An introduction to the Indian Ocean slave trade.

When many people think of slavery, they think of the translatlantic trade that took place between Africa, the Americas and the Caribbean. The legacy of enslavement in the Americas (particularly in the United States) is known...
globally through the cultural and political impact of African-American iconography, films, history and references in popular culture. For many people of African descent across the world, it is one of the clearest historical links that binds them together, even if they do not have
west African or American ancestry. But the slave trade across the Atlantic Ocean is not the only history of longstanding mass global enslavement. Less well-known is a system that went on for centuries longer, but which took place across its opposite oceanmass, the Indian Ocean.
The Indian Ocean slave trade encompassed Africa, Asia and the Middle East, with people from these areas involved as both captors and captives.
The numbers of people enslaved and the exact length of the trans-Indian slave trade have not been definitively established, but historians believe that it preceded the transatlantic enslavement by centuries.
Even though it is largely ignored as an international slave trade,examples of its impact abound. Writing on Indian Ocean slavery frequently mentions African people in China & Persia as well as in the Muslim holy cities of Mecca & Medina,which also served as central slave markets.
The longevity of the Indian Ocean slave trade is also evident in key historical moments. Long before the slave revolt of Haiti under Toussaint L’Overture, which istouted as the most successful slave revolt in modern history, established the first black republic in the Western...

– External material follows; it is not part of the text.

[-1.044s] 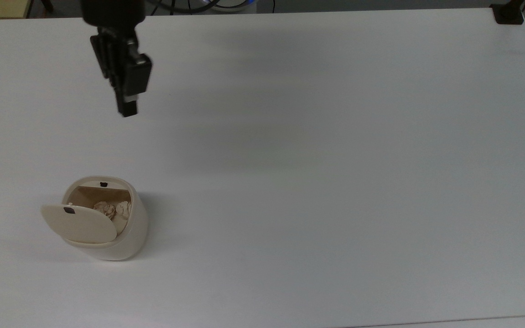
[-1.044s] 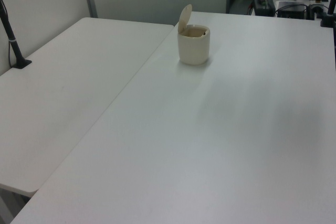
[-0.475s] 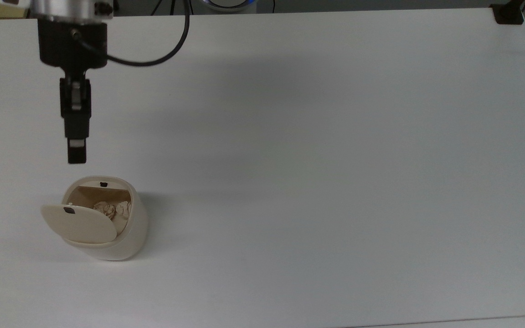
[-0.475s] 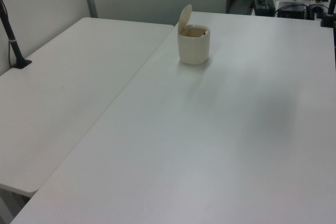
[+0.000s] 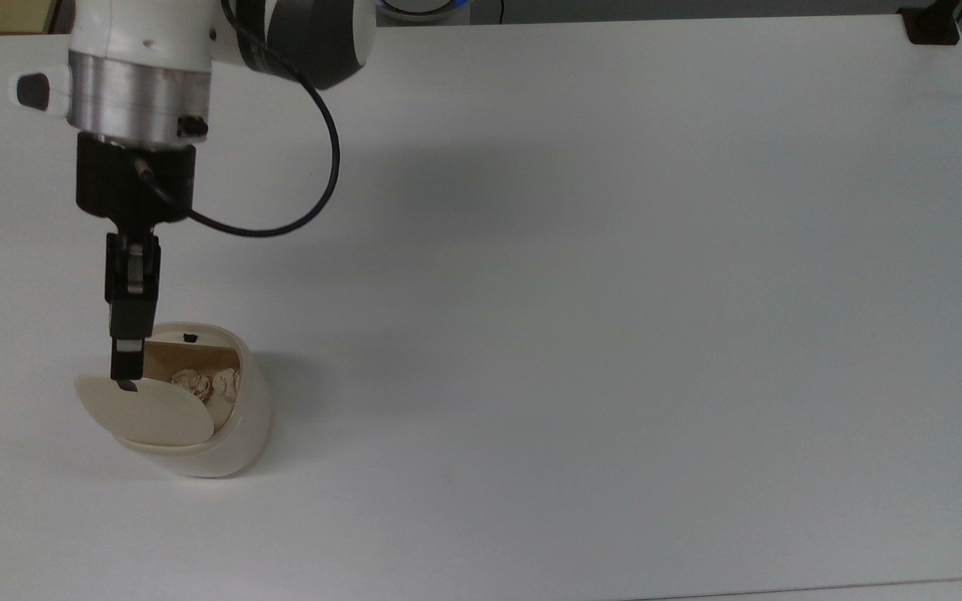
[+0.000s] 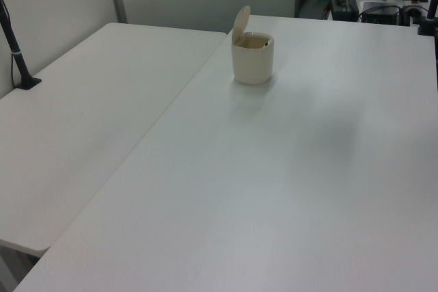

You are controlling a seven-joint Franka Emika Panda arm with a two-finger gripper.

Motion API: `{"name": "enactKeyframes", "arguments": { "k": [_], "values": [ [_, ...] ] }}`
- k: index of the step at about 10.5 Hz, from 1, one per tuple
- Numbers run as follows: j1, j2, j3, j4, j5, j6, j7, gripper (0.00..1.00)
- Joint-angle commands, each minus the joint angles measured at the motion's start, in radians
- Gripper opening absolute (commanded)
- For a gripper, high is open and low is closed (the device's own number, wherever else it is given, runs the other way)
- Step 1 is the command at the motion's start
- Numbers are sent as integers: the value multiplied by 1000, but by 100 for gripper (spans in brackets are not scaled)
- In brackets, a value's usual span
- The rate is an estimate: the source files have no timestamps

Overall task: Close the trash bin
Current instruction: 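Lower the gripper onto the raised lid's edge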

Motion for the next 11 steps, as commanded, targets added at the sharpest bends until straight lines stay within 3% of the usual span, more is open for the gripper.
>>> {"name": "enactKeyframes", "arguments": {
  "k": [1,6,11],
  "values": [
    [21,37,-24,22,-23,56,31,0],
    [25,77,-45,6,-62,90,28,0],
    [24,19,-45,-85,-67,87,-53,0]
  ]
}}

Hemisphere, African slaves in the southern Iraqi city Basra established political power centres in Iraq and parts of present-day Iran for a period of fourteen years. The Zanj rebellion, and subsequent rule of East African slaves in parts of Iraq, took place between 869-883AD1.
Centuries later, when American president Barack Obama was elected as the first African-American president in the United States, his election proved inspirational to their black descendants who continue to live in Basra.
But focussing solely on African people enslaved across Asia would be hiding the extent of Indian Ocean slavery: Asian people were enslaved for centuries as well, with Asian slaves who survived shipwrecks on European ships found living with the indigenous population on...
South Africa’s coast long before colonisation. There are also reports of Indian people enslaved and living in Kenya and Tanzania, and later, there was the large-scale movement of enslaved Asian people sent to work as slaves in colonial South Africa,
starting from Dutch colonisation in 1652. Enslaved Asian people in South Africa came from as far afield as Japan and Timor, but the majority were from India, Sri Lanka, Indonesia and China.
In addition, men from Baluchistan in present-day Pakistan are regularly mentioned working as guards in relation to the slaving community based in Tanzania in the 1800s, overseen by the Omani sultanate who ruled Zanzibar, & Indian & Chinese slaves were to be found in South Africa,
as well as in parts of the African eastern coast. The Ottoman Empire enslaved non-Muslim populations in the Balkans, and women were often the target for sexual slavery, hence the Orientalist “allure” of the harem, and likely the source of the term “white slavery”.
Afro-Turks also continue to live in Turkey. At its most pernicious, the effects of Asian enslavement is seen in contemporary racist European depictions of Asian women – which often have roots and metaphors in the sexual abuse inherent in the enslavement of Asian women and their..
status in the early days of colonialism.

There are other contemporary reverberations of the Indian Ocean slave trade – and continuing practices of enslavement in parts of north Africa, including in Mauritania. Enslavement of “African” populations by the “Arab” Sudanese ruling...
class in Sudan was one of the key reasons for the breakup of the Republic of Sudan and the secession of South Sudan. Even today, being darker-skinned African is synonymous with being called abd/abeed (slave) by Arabs.
This includes Arab people who have been born and have lived all of their lives in western Europe and north America. (The Twitter hashtag #abeed will show you how prevalent and contemporary the epithet is.)
Words like “coolie” and “kaffir”, often associated with the Asian indentured labour system prevalent under later European colonialism, had roots and common usage in the periods of Indian Ocean slavery from the 1600s onwards.